↓↓↓
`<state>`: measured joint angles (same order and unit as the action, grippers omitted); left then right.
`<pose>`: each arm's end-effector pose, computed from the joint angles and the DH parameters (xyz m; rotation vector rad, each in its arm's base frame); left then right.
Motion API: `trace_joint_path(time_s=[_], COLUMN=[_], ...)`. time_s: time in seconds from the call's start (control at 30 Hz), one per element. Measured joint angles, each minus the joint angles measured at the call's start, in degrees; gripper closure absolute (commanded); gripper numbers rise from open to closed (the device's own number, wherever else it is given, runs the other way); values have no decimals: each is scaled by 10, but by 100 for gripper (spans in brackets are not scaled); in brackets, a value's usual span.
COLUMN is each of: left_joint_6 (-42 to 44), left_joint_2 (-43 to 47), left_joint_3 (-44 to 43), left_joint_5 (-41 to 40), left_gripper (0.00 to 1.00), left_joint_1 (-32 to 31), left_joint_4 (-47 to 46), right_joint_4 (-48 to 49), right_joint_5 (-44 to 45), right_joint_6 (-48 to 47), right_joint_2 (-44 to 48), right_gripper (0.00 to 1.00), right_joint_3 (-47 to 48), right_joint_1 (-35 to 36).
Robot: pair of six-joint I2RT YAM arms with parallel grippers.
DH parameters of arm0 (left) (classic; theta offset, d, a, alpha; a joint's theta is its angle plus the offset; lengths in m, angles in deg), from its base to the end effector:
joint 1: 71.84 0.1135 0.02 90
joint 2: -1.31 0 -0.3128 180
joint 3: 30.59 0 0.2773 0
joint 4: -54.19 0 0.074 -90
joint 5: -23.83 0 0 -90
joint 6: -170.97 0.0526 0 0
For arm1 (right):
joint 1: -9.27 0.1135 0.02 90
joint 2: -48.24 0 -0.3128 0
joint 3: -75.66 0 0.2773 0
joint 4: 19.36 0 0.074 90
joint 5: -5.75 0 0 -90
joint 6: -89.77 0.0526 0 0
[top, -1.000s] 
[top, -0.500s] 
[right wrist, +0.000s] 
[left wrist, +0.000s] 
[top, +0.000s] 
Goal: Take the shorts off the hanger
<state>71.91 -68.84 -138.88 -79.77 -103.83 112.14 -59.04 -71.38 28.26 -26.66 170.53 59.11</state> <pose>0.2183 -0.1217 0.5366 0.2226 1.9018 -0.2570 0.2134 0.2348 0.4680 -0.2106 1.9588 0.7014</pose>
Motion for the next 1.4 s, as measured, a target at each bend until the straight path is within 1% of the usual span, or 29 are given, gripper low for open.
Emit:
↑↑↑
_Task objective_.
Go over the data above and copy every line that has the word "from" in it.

_Response_.
`<pose>`: each arm's end-effector pose, computed from the joint angles and the DH parameters (xyz m; rotation vector rad, each in its arm's base frame); left then right.
Motion API: `trace_joint_path(time_s=[_], COLUMN=[_], ...)`. time_s: time in seconds from the call's start (control at 30 Hz), one per element. Measured joint angles, each minus the joint angles measured at the call's start, in degrees; gripper closure absolute (commanded); gripper numbers rise from open to closed (the device's own number, wherever else it is given, runs the other way); values have no decimals: each is scaled by 10, but by 100 for gripper (spans in brackets are not scaled); in brackets, a value's usual span.
DH parameters of arm0 (left) (classic; theta offset, d, a, alpha; a joint's theta is its angle plus the offset; lengths in m, angles in deg), from its base to the end effector:

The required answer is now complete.